For the word "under", search the records and show each line in which it occurs.

• **RECORDS FOR THE EXERCISE**
• • •

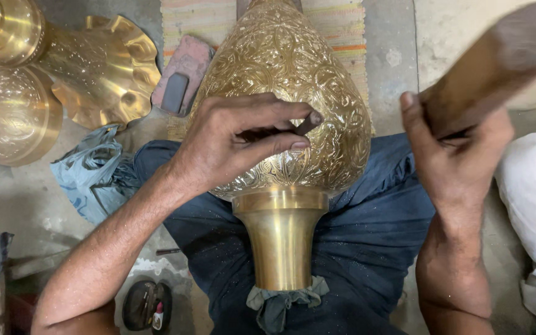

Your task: The person sits cross-legged on the floor with an engraved brass vase held between their legs. They hold a small chisel against the vase's embossed floral patterns and strike it with a wooden mallet, repositioning the chisel across the surface to refine the raised decoration.

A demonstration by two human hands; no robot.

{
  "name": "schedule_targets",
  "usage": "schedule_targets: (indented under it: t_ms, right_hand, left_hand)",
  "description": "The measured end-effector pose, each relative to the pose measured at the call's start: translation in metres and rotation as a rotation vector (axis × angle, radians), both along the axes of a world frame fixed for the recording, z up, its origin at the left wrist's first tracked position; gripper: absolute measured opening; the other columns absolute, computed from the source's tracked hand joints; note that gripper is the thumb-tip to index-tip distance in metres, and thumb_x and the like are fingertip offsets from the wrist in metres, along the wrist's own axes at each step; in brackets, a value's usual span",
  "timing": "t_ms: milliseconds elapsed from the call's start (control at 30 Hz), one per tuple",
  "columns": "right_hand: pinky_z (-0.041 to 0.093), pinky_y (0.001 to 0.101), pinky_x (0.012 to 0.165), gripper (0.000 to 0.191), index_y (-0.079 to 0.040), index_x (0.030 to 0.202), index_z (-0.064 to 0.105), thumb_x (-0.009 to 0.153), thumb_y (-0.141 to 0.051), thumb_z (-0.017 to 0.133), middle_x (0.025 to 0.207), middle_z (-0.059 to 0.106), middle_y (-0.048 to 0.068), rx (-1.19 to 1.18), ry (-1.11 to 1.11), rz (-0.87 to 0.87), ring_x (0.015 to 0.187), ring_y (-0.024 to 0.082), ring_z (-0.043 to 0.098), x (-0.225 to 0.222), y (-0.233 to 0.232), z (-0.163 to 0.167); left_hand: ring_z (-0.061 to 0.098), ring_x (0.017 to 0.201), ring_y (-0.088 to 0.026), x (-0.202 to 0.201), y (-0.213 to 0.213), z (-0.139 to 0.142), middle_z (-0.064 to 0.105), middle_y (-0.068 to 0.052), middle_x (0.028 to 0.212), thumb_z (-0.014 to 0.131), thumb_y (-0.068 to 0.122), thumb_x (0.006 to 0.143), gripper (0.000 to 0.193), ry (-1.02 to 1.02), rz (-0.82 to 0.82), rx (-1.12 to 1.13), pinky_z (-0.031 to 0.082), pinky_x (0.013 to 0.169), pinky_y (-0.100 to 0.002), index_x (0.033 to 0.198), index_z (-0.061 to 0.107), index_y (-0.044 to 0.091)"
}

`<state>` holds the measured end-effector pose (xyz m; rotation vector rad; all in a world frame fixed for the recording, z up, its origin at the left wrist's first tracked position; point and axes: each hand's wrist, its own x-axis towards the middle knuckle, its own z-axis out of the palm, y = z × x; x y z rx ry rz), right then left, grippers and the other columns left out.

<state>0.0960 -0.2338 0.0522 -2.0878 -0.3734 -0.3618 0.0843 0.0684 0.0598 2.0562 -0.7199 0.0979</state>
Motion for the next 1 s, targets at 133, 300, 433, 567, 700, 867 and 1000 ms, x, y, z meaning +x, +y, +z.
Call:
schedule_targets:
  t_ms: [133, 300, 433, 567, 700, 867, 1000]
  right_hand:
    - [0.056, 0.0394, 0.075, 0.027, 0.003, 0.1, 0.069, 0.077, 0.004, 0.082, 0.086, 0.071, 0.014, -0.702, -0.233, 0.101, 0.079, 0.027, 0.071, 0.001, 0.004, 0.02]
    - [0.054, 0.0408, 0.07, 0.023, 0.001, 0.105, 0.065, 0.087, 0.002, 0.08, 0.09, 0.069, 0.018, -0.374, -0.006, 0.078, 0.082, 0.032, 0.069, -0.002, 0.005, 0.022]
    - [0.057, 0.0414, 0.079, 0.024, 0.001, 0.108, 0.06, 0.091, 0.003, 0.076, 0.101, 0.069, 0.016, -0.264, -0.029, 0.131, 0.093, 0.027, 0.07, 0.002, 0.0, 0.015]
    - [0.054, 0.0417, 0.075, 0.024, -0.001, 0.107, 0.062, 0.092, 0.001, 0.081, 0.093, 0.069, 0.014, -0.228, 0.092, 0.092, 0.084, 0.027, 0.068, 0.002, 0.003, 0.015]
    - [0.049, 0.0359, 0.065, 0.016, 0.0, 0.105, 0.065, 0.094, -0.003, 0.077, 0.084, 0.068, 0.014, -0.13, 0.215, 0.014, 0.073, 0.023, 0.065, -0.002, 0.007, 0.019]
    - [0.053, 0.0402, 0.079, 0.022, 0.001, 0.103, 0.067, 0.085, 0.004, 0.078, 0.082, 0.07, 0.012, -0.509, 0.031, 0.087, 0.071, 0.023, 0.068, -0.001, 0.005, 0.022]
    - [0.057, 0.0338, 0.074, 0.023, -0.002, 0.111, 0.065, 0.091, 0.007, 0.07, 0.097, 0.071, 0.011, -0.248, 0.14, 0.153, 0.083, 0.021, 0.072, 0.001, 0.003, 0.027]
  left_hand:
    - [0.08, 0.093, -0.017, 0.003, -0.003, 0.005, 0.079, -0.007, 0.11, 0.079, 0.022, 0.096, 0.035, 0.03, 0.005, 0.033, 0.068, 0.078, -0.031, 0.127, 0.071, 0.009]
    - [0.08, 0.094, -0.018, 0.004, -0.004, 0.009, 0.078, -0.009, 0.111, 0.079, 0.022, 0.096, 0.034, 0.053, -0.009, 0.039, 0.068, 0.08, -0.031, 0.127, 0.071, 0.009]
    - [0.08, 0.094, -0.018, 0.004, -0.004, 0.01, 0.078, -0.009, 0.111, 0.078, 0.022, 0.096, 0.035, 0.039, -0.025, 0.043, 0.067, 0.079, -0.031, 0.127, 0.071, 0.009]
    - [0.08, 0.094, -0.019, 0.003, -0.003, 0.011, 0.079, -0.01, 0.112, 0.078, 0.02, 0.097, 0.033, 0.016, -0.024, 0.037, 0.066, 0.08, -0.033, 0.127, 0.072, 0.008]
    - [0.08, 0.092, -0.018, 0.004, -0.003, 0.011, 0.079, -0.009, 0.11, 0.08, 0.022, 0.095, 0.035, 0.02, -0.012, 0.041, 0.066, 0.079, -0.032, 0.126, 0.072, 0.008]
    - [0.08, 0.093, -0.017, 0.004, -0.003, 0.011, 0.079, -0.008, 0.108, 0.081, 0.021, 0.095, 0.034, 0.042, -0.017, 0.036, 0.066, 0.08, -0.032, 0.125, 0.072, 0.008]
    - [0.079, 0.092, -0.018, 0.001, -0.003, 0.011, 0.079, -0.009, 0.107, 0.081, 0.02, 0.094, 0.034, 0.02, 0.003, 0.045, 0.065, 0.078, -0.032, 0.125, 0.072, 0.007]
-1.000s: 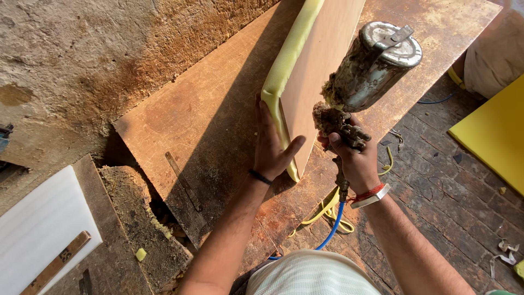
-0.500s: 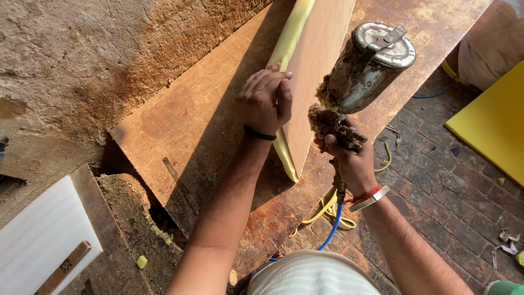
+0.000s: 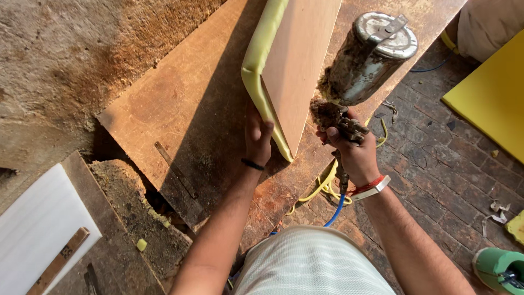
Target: The person applies a yellow foam strip along the edge of a large board, trims the excess with a metal blade, and uses a pneumatic spray gun to apply sealant along the seam. The person repeatedly trims and sprays to ensure the foam adheres and the edge is sealed.
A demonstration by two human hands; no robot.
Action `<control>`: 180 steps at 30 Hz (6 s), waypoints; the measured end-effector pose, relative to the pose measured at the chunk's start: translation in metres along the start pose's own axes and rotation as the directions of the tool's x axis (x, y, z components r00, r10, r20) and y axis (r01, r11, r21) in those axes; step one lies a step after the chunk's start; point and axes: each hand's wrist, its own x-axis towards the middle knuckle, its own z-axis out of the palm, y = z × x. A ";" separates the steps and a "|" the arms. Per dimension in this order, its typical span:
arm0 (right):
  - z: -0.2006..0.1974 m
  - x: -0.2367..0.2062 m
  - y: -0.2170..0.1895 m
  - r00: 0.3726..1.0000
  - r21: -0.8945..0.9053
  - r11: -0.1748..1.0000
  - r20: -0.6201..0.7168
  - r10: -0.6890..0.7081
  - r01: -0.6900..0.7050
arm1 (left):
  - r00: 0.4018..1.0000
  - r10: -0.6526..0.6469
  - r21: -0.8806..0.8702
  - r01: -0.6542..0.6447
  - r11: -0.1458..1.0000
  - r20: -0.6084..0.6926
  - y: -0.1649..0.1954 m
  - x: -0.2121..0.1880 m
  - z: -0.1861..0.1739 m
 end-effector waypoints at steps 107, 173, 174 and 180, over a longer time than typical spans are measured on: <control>0.029 -0.025 -0.038 0.980 -0.193 0.980 0.196 -0.008 0.047 | 0.994 -0.085 0.184 0.072 0.980 0.066 0.027 0.021 -0.057; -0.035 -0.093 -0.015 0.999 -0.007 0.999 0.034 0.038 -0.037 | 0.996 -0.079 -0.174 0.086 0.981 0.049 0.150 -0.093 0.007; -0.033 -0.095 -0.011 0.998 0.012 0.999 0.037 0.043 -0.043 | 0.996 -0.083 -0.147 0.086 0.985 0.025 0.143 -0.101 0.005; -0.007 -0.110 0.009 0.986 -0.110 0.991 0.143 0.085 -0.070 | 0.911 -0.413 -0.251 0.395 0.884 -0.019 0.124 -0.141 -0.051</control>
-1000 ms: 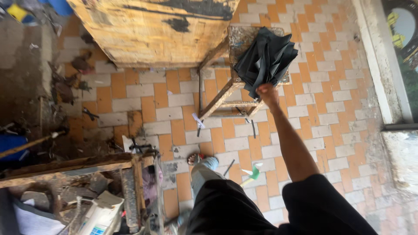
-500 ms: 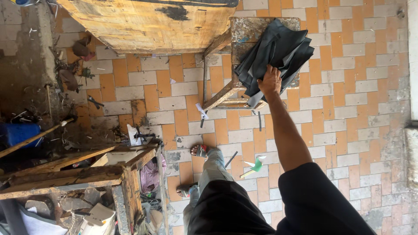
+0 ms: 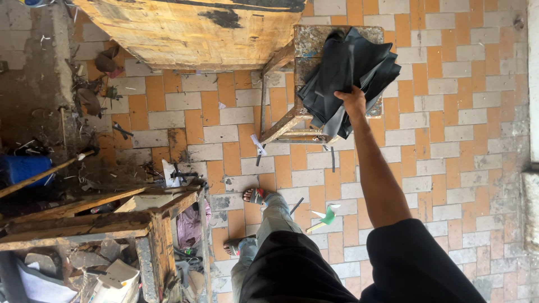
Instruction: The person irons dark fabric pieces flat on a padded table, tears strips of white fusible interfacing from a roll, lays a strip onto each fabric piece, and presses it in place with the iron, setting finished pieces on a pile at the side of the table.
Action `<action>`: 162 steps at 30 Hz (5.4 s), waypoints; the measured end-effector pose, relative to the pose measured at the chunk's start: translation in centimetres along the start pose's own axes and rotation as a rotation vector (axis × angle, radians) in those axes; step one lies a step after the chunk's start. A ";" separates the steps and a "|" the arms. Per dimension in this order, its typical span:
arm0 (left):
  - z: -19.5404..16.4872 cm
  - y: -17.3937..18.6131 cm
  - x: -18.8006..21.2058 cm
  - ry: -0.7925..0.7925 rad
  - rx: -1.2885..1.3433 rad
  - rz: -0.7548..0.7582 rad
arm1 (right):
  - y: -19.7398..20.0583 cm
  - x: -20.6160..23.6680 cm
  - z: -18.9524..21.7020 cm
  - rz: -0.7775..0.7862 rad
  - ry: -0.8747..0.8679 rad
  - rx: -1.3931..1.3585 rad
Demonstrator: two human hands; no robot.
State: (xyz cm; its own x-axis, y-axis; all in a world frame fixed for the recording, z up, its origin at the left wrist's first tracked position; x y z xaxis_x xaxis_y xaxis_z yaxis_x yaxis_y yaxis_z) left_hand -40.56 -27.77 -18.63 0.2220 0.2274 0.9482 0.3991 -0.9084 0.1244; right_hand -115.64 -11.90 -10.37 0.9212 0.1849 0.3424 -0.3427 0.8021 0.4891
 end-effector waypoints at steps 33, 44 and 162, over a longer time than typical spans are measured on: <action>31.1 3.6 27.1 -1.053 1.224 -0.602 | -32.4 93.2 -2.9 1.933 1.937 0.681; 34.7 7.8 23.9 -0.537 0.987 -0.850 | -39.3 98.8 -0.8 2.141 1.890 0.595; 51.1 26.6 24.2 -0.808 1.125 -0.626 | -57.4 106.2 -2.1 2.152 0.635 0.821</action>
State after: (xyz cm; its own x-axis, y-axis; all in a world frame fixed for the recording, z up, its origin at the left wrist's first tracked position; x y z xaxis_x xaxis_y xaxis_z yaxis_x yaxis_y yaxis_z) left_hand 20.93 -28.52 -7.37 0.0284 0.9274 0.3731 0.9782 0.0511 -0.2014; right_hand 2.22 -37.14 -3.80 -0.8147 0.3223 0.4820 -0.3329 -0.9406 0.0663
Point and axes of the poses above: each hand's wrist, its own x-axis away from the middle knuckle, its own y-axis out of the back of the hand, z = x × y, the point moved 6 cm from there along -x, towards the middle knuckle, and after that the axes turned 9 degrees about z, right-handed, at the moved point
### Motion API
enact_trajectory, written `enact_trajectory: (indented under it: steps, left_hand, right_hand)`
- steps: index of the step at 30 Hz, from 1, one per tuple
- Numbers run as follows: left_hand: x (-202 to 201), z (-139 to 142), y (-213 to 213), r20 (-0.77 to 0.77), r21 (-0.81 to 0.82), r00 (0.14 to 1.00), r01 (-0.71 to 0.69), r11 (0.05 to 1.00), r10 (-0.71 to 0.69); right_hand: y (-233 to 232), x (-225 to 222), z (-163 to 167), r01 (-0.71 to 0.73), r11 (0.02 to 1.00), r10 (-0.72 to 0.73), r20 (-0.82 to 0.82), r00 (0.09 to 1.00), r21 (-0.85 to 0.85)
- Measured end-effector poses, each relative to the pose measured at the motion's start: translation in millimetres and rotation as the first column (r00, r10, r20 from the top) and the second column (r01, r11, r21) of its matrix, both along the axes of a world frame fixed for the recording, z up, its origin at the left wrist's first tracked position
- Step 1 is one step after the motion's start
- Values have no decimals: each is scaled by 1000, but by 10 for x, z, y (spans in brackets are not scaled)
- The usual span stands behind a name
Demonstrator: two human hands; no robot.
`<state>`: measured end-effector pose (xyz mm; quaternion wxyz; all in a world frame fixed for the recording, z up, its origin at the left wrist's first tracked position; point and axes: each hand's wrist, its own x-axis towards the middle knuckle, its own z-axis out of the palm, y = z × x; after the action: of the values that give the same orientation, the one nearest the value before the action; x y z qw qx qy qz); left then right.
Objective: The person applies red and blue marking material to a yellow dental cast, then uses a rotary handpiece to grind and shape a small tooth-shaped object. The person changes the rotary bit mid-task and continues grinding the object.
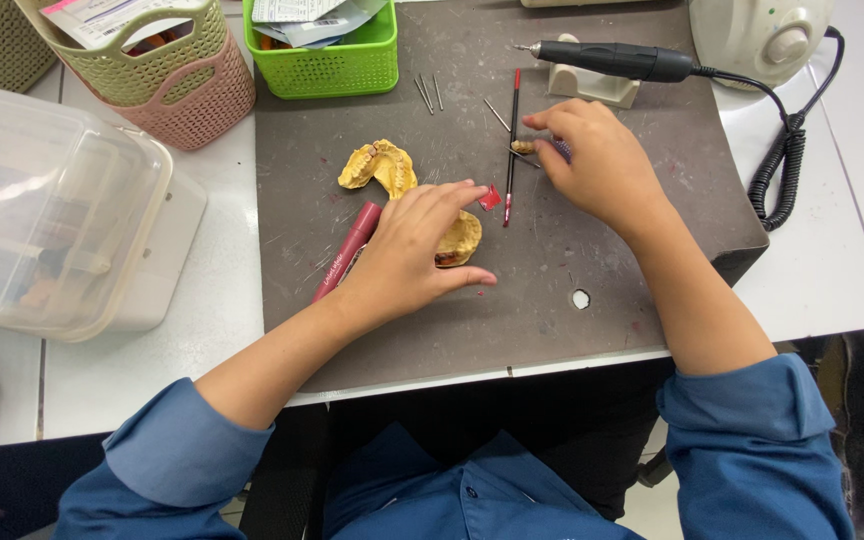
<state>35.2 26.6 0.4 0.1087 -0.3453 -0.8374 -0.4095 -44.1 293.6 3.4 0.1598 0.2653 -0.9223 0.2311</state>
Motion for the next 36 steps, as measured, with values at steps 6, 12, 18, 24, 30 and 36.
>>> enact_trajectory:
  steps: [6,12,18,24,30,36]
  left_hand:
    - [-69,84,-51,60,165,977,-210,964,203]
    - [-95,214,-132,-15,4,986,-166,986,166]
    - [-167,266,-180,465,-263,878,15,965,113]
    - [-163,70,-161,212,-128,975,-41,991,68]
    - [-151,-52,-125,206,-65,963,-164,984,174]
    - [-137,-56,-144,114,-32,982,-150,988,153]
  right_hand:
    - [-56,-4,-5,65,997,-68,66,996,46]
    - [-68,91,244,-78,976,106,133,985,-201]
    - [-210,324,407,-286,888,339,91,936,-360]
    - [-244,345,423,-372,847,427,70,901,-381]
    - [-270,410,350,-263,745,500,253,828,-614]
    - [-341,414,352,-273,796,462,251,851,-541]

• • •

• **SOLVED EXERCISE**
  "usage": "schedule_targets: (indented under it: t_ms, right_hand, left_hand)",
enact_trajectory, written `enact_trajectory: (indented under it: steps, left_hand, right_hand)`

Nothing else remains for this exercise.